Spot on! That is one of the most important things in my mind. I live very
frugally but I live very well!

------
espeed
I took much of last year off to focus on learning the technologies needed to
build the product for my startup -- graph databases was the big one, and
during the time I built Bulbs (<https://github.com/espeed/bulbs>), a Python
framework for graph databases like Neo4j Server.

Eliminating all distractions has been key -- no side jobs, no girlfriends, no
going out -- a period of complete focus.

Working out and exercising has been critical though for keeping my energy
level up and maintaining mental clarity.

------
FranklinChen
After I dropped out of a theoretical physics Ph.D. program a long time ago, I
decided to try to become a computer programmer. I had not taken a single
computer science course in college. I was lucky that my parents allowed me to
live at home for a year while I spent my entire time teaching myself
programming. A friend told me to learn Scheme, so I went through all of SICP
using my sister's Mac (I did not own a computer at the time). Then I started
to learn C and Unix, hacked a bit with that, learned C++, and applied for jobs
after doing some open source work so that I could have something to show. I
got hired as a software engineer a year after I started my self-study.

------
andrewcooke
i took 3 months off at the end of 2010 because my partner was on sabattical in
the states and i wanted to travel with her (and can't work their due to visa
issues). it was great not working (or more exactly, being able to choose what
i did), but i don't think i learnt much more than i would have in, say, 6-9
months of doing stuff on an evening and at weekends. the biggest win was that
it brought us closer together (another bonus, more particular to my case, was
that living in the usa gave me access to new egg, amazon and adlibris, so i
read a pile and built a new machine - mini-itx based - that came back as hand
luggage) .

financially i didn't have any worries - i had a pile of savings, a job to
return to, and my partner earns enough for us to survive on anyway. one thing
i would suggest is talking to your employer about it - while they may be
unhappy to have you take time off, it is also likely in their interest to take
you back afterwards (assuming you're a decent programmer, which i would guess
is the case if you care about learning) (although a year ago the economy was
heading down, so it made more sense to give me a break then).

------
Loic
> How does it feel to be not earning that time ?

You are earning during this study time, you are earning through a long term
investment in yourself.

------
chriseidhof
It would probably helpful to have a very clear goal with what you want to
accomplish. And some way to force yourself to actually sit down and put in the
hours. For me, it would be too tempting to have coffee dates all the time, or
refresh hacker news every minute.

------
dekz
Every morning (or almost every morning) I get up at 5am for self study. Then
finish up and go to work from 8-5. I find myself less motivated to work during
the night after work. I've still been able to put in a few hours every other
day.

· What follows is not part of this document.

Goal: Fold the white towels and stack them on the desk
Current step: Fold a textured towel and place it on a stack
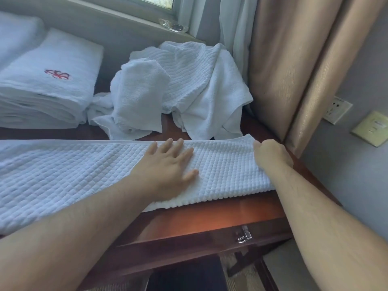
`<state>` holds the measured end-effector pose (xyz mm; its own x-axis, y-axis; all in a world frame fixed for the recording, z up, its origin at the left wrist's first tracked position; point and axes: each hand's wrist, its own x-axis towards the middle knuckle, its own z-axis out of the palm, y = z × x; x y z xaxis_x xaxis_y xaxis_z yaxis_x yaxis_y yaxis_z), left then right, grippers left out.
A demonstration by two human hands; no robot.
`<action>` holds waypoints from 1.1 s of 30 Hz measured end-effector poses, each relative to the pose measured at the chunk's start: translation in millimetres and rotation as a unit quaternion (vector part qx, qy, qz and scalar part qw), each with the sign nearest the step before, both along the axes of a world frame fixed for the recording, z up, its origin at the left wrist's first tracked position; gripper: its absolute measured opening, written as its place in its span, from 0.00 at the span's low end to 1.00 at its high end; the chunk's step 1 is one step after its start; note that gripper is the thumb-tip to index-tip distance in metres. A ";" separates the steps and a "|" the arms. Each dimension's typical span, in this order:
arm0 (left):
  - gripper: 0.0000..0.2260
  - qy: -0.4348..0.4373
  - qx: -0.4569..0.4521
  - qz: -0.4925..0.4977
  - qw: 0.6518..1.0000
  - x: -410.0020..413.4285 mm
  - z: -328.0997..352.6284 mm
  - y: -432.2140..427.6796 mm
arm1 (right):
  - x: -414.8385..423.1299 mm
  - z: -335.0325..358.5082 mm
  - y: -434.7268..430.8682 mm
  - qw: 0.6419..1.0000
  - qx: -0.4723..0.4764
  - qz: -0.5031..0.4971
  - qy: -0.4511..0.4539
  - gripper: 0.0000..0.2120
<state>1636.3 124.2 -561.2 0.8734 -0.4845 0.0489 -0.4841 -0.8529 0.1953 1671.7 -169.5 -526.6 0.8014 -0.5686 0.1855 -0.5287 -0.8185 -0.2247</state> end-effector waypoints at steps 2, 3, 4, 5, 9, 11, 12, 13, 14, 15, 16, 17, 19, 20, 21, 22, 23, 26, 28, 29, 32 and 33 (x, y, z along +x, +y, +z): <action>0.33 0.004 0.003 -0.008 1.000 -0.1 -0.4 1.5 | -0.4 -0.1 1.8 0.999 -0.016 -0.020 0.020 0.21; 0.33 0.006 0.005 -0.012 1.000 0.2 -0.5 2.0 | -1.7 -2.8 4.0 0.999 -0.020 -0.024 0.026 0.21; 0.34 0.007 0.006 -0.014 1.000 0.4 -0.5 2.5 | -3.2 -5.8 7.0 0.999 -0.025 -0.029 0.025 0.19; 0.34 0.009 0.009 -0.016 1.000 1.0 -0.3 2.5 | -4.7 -8.5 10.6 0.999 -0.035 -0.032 0.012 0.17; 0.36 0.012 0.019 -0.018 1.000 2.1 -0.4 2.2 | -1.5 -3.3 34.6 0.990 -0.078 0.056 -0.105 0.13; 0.36 0.011 0.018 -0.018 1.000 2.1 -0.9 2.6 | 2.5 -4.3 51.0 0.989 -0.047 0.118 -0.073 0.20; 0.36 0.011 0.018 -0.020 1.000 1.5 -1.3 3.7 | 2.8 -8.8 57.9 0.990 -0.022 0.136 -0.014 0.25; 0.37 0.013 0.020 -0.022 0.999 0.7 -1.9 5.1 | 1.9 -15.7 62.4 0.988 0.005 0.144 0.055 0.30; 0.38 0.016 0.022 -0.025 0.999 -0.5 -2.8 6.8 | 0.8 -22.8 63.6 0.984 0.018 0.143 0.109 0.34; 0.38 0.018 0.022 -0.029 0.999 -1.5 -3.5 8.8 | 0.4 -28.4 62.0 0.981 0.018 0.139 0.136 0.36; 0.39 0.018 0.022 -0.032 0.999 -2.0 -3.8 11.2 | 1.6 -31.4 59.9 0.980 0.016 0.135 0.142 0.36; 0.39 0.020 0.023 -0.037 0.999 -2.5 -4.0 13.5 | 2.8 -32.7 59.0 0.981 0.016 0.130 0.143 0.35; 0.40 0.025 0.026 -0.043 0.998 -3.0 -4.0 16.8 | 5.1 -32.0 60.0 0.982 0.014 0.114 0.148 0.33; 0.40 0.026 0.026 -0.043 0.998 -3.6 -3.6 17.8 | 6.1 -31.5 61.2 0.983 0.013 0.107 0.150 0.33; 0.40 0.027 0.026 -0.040 0.998 -4.5 -2.8 18.7 | 6.9 -30.7 62.4 0.983 0.014 0.103 0.151 0.33; 0.40 0.029 0.026 -0.036 0.999 -6.5 -1.9 19.5 | 6.4 -30.3 63.2 0.983 0.015 0.102 0.151 0.33; 0.39 0.030 0.027 -0.031 0.999 -8.6 -0.6 20.6 | 5.6 -30.1 63.9 0.983 0.016 0.103 0.151 0.33; 0.38 0.041 0.030 -0.013 0.999 -17.1 2.6 29.7 | -0.4 -27.4 65.7 0.983 0.011 0.112 0.148 0.33; 0.39 0.050 0.037 -0.001 0.998 -22.8 3.9 42.8 | -6.1 -23.7 69.5 0.981 -0.003 0.117 0.152 0.35; 0.39 0.054 0.040 0.007 0.998 -25.8 4.0 51.5 | -10.1 -21.6 75.4 0.980 -0.004 0.122 0.157 0.36; 0.39 0.054 0.051 0.046 0.996 -33.8 5.1 82.8 | -23.7 -19.7 117.3 0.968 0.016 0.187 0.166 0.39; 0.38 0.054 0.056 0.063 0.995 -35.9 6.1 93.8 | -28.7 -21.2 137.8 0.961 0.020 0.223 0.163 0.39</action>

There has been 3 times where I snuck in some study during my lunch hour
but I find that harder to 'get into'.

I have no kids so that might be different from your situation.

You can perform self study while still working full time hours, you just need
to be motivated and find the time out of your day. You need to focus on the
long term goal, which shouldn't simply be 'Finish AI lectures' but something
potentially life altering, 'Finish AI lectures to better my chance at a job
for Y/to create Z'.

------
santa_boy
I think it worth every penny lost. But, I would suggest to do enough
groundwork on what you would like to achieve in that period.

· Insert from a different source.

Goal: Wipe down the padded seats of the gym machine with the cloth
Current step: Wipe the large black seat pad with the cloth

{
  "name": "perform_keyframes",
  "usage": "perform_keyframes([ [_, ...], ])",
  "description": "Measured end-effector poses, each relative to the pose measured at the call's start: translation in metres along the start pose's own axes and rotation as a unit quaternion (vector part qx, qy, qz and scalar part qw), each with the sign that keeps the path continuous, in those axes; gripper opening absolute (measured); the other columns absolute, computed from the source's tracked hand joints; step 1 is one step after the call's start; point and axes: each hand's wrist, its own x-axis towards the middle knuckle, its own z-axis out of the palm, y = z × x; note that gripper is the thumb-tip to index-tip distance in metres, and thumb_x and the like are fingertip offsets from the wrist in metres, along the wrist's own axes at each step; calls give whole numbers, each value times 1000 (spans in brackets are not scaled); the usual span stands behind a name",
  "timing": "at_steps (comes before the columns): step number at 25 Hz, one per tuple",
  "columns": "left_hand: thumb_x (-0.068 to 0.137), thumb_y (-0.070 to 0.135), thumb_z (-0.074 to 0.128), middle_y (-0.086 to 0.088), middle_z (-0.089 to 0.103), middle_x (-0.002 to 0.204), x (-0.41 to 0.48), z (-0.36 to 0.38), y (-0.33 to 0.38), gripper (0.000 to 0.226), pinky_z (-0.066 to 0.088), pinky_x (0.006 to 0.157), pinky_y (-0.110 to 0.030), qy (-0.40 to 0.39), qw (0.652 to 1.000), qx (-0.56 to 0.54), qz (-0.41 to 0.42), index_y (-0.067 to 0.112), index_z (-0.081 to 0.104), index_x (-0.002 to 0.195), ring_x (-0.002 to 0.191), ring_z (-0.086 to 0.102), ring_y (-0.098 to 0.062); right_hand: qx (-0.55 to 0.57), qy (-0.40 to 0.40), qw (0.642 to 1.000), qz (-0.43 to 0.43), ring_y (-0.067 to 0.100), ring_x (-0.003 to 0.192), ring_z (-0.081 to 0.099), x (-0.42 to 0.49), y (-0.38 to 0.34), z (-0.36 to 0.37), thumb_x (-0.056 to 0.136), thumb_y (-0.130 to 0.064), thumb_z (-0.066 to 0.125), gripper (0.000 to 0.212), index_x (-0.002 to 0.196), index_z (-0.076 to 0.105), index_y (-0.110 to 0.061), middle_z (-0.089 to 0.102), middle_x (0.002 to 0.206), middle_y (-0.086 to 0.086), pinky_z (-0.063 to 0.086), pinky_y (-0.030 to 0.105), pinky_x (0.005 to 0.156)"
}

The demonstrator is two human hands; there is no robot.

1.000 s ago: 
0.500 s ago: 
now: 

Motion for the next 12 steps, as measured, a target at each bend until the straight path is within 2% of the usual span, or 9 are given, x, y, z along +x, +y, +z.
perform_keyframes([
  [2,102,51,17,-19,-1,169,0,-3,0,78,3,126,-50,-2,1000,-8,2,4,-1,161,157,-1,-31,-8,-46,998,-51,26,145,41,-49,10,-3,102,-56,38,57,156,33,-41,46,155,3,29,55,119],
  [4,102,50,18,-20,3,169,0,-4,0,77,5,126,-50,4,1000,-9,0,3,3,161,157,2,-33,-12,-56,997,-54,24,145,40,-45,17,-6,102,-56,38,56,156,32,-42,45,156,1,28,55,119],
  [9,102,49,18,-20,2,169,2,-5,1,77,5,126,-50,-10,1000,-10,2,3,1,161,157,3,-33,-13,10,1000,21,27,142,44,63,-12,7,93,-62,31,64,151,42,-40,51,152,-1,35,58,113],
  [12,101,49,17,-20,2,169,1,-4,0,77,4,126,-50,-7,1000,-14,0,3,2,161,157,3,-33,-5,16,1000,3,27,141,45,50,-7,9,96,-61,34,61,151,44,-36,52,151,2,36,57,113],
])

No financial earning periods can be quite challenging but if you have a job,
like I had, that does not allow any time to explore yourself, I think it is
worth taking time off if you are really serious and confident about doing
something different. Also, bear in mind that your efforts could (will) take
substantially longer to bear fruit. So, it is really important to set your
expectations appropriately before taking the step forward.

As far as I can see, all successful stories are basically breaks that involved
a lot of hard-work, luck and which finally materialized!

Just my 2p.

------
corkill
Not earning for 6 months, a year or more isn't a big deal. Just plan for it
financially ahead of time and leave a nice buffer so you are comfortable.

If your going to come out with a new skill set or even just a better outlook
on life it's worth it IMO.

------
bwarp
In the UK we have The Open University (which is open for international study
too).

You can get a real degree in your spare time without a massive spend, working
or not.

I'm doing a mathematics degree at the moment, whilst employed. No
holiday/vacation required!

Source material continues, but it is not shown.